Молчу, потому что слезный ком перекрыл горло.
– Я слушаю! Говорите!
– требует он; я глотаю слезы.
– Пап, это я!
– наконец выдавливаю я, почти мертвая от беспокойства.
– Маша?
– переспрашивает он, и весь металл куда-то уходит.
– Да!
– заставляю сказать себя я.
–
– рявкает он, разрушив все мои робкие надежды на примирение.
– Я поговорить хотела, - мямлю я.
– Нам не о чем говорить, - отрезает он, но трубку не вешает. Я хватаюсь за эту соломинку, зная что сейчас она обломится.
– Пап, прошу тебя!
– умоляю я и использую последний аргумент: - Я изменилась, стала другой!
– Такие, как ты, не меняются, - возражает он, и я ощущаю в его голосе огромную усталость.
– Пап, я знаю, что ты сильно злишься из-за того, что я сделал. — Мне сложно говорить, потому что слезы льются потоком.

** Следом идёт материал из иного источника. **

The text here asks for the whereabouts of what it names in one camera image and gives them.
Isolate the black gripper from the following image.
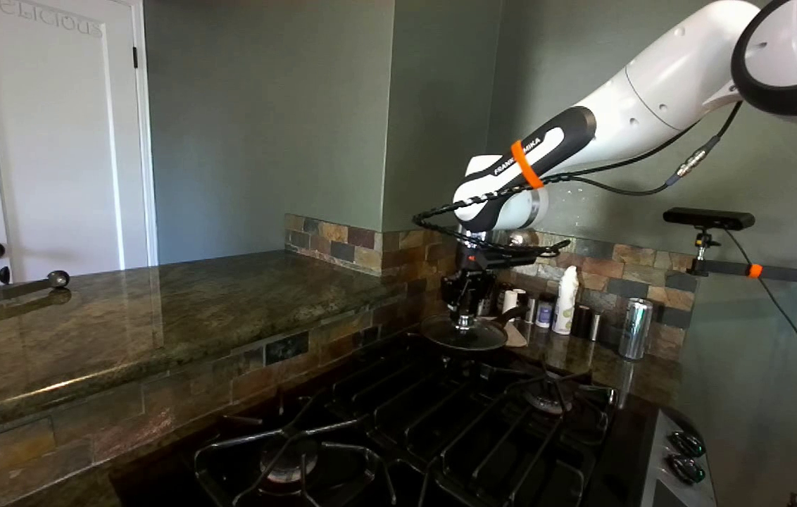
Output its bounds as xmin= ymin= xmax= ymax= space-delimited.
xmin=443 ymin=225 xmax=523 ymax=332

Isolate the glass lid with metal knob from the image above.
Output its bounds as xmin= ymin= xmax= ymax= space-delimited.
xmin=427 ymin=319 xmax=513 ymax=356

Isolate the black frying pan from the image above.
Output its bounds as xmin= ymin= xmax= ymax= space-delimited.
xmin=420 ymin=322 xmax=596 ymax=364

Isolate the black gas stove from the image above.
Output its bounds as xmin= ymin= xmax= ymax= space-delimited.
xmin=112 ymin=322 xmax=721 ymax=507

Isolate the power outlet plate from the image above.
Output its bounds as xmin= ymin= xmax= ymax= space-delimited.
xmin=262 ymin=330 xmax=312 ymax=370

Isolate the black stove knob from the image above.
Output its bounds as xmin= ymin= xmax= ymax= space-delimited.
xmin=664 ymin=427 xmax=713 ymax=463
xmin=664 ymin=456 xmax=713 ymax=487

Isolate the white plastic bottle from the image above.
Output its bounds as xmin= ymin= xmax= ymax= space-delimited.
xmin=548 ymin=264 xmax=582 ymax=342

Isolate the silver drink can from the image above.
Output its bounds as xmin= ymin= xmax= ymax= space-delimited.
xmin=616 ymin=296 xmax=655 ymax=364

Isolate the white door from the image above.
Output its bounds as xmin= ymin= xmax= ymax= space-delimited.
xmin=0 ymin=0 xmax=160 ymax=285

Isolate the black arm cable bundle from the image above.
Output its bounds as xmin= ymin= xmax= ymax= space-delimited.
xmin=412 ymin=95 xmax=747 ymax=233

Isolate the black bar camera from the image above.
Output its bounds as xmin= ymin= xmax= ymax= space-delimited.
xmin=661 ymin=206 xmax=757 ymax=233

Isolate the camera mount with orange clamp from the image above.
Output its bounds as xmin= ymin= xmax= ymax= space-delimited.
xmin=689 ymin=227 xmax=797 ymax=304

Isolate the thin black camera cable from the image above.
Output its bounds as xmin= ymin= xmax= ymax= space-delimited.
xmin=721 ymin=227 xmax=797 ymax=430

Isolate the black door handle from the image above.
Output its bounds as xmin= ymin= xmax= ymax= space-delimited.
xmin=0 ymin=264 xmax=72 ymax=304

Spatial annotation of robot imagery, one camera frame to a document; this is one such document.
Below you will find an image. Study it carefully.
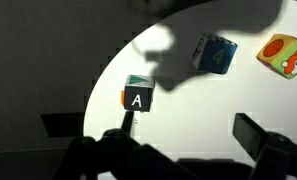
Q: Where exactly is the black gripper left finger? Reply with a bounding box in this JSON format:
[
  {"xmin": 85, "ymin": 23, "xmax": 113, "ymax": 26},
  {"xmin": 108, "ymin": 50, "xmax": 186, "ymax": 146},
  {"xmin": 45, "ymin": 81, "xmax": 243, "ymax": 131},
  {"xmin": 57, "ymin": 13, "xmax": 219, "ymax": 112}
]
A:
[{"xmin": 53, "ymin": 110, "xmax": 197, "ymax": 180}]

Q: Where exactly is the colourful soft house block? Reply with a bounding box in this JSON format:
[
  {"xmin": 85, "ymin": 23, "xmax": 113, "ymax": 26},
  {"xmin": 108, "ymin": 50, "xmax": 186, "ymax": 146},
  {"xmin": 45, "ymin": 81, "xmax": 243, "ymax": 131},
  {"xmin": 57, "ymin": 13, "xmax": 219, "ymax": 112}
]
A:
[{"xmin": 256, "ymin": 33, "xmax": 297, "ymax": 80}]

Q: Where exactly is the blue soft number four block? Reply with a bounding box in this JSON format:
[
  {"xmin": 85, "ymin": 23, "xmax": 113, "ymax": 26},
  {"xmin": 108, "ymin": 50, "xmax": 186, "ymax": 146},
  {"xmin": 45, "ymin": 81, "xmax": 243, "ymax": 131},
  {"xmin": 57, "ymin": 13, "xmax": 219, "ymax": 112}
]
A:
[{"xmin": 191, "ymin": 32, "xmax": 239, "ymax": 75}]

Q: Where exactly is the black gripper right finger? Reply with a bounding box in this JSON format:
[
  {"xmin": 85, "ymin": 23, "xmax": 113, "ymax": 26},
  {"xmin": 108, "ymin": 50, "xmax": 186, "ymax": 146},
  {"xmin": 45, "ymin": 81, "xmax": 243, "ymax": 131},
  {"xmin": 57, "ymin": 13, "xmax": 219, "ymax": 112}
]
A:
[{"xmin": 232, "ymin": 112, "xmax": 297, "ymax": 180}]

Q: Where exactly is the black soft letter A block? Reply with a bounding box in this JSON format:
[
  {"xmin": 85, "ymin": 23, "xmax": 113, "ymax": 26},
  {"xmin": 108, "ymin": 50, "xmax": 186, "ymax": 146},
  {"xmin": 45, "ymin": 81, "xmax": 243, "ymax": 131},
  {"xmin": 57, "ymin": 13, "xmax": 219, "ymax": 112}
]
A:
[{"xmin": 120, "ymin": 74, "xmax": 156, "ymax": 113}]

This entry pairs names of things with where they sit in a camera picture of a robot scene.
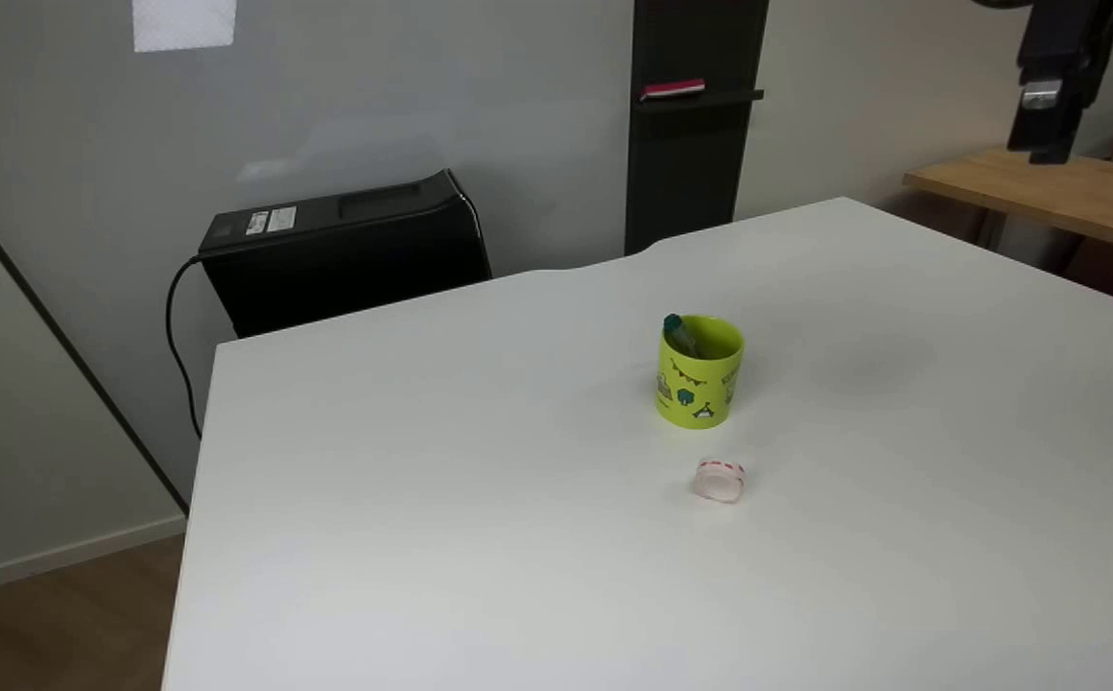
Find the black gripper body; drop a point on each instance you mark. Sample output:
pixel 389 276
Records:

– Я просто хотела сказать, что мне жаль. Прости!
Я намереваюсь повесить трубку, но он будто это понял, и пространство разрывает одно лишь слово:
– Подожди!
– Да!
– Где ты сейчас?
– Я не в Москве!
– У тебя все нормально? Ты не в бреду сейчас?
– Нет! Я чистая. Не в бреду и не под таблетками. Я встретила человека, который мне помогает.
– Мы можем встретиться, когда вернешься, - предлагает он, и мои губы растягивает безумная улыбка.
– Я не могу так сразу вернуться, но когда буду дома, я к тебе приду!
– Я буду ждать!
– обещает он и отключается.
Глава 10. Прошлая жизнь. 10.1
Зависаю в дверях операционного блока и любуюсь порядком такой кристальной чистоты, что вот-вот запахнет заснеженными горными вершинами. Смахиваю со лба капельки пота и удовлетворенно улыбаюсь. Спина ноет, пальцы болят, оттого что некоторые ногти начали отставать от мяса, легкие горят от едких моющих средств. Я ненавижу уборку. С детства перепоручаю ее хоть кому с помощью шантажа или подкупа.
Тут же дело принципа. Я хочу посмотреть на папочкино выражение лица, когда он, намереваясь высказать какая я никчемная, увидит это. Вообще, иногда мне кажется, что моя личность раскололась минимум надвое. Иногда мне до боли в сердце хочется доказать ему, что я чего-то стою, но обычно я просыпаюсь с четким желанием послать все к чертям, забрать документы из универа и раствориться в тумане какой-нибудь маленькой европейской страны. Только вот я слишком настырная и гордая, чтоб просто сбежать.
Вхожу в пустую сестринскую - наморщиваю нос и насупливаю брови. Выгляжу, наверное, как великий и ужасный Макеев до парализующего влияния ботулотоксина. Увидел бы он, что здесь пусто, рвал бы и метал.
Стаскиваю с головы шапочку и встряхиваю рукой волосы, даруя растрепанной гриве свободу. Сбрасываю с себя белый шуршащий костюм и поудобнее устраиваюсь в кресле главной медсестры. Просто отмыть операционную недостаточно, нужно еще дождаться, когда он придет и примет работу - еще бы перчатки белые надел и ходил с умным видом капитана корабля, выискивая где не дотёрто. Ха! Не нашел бы!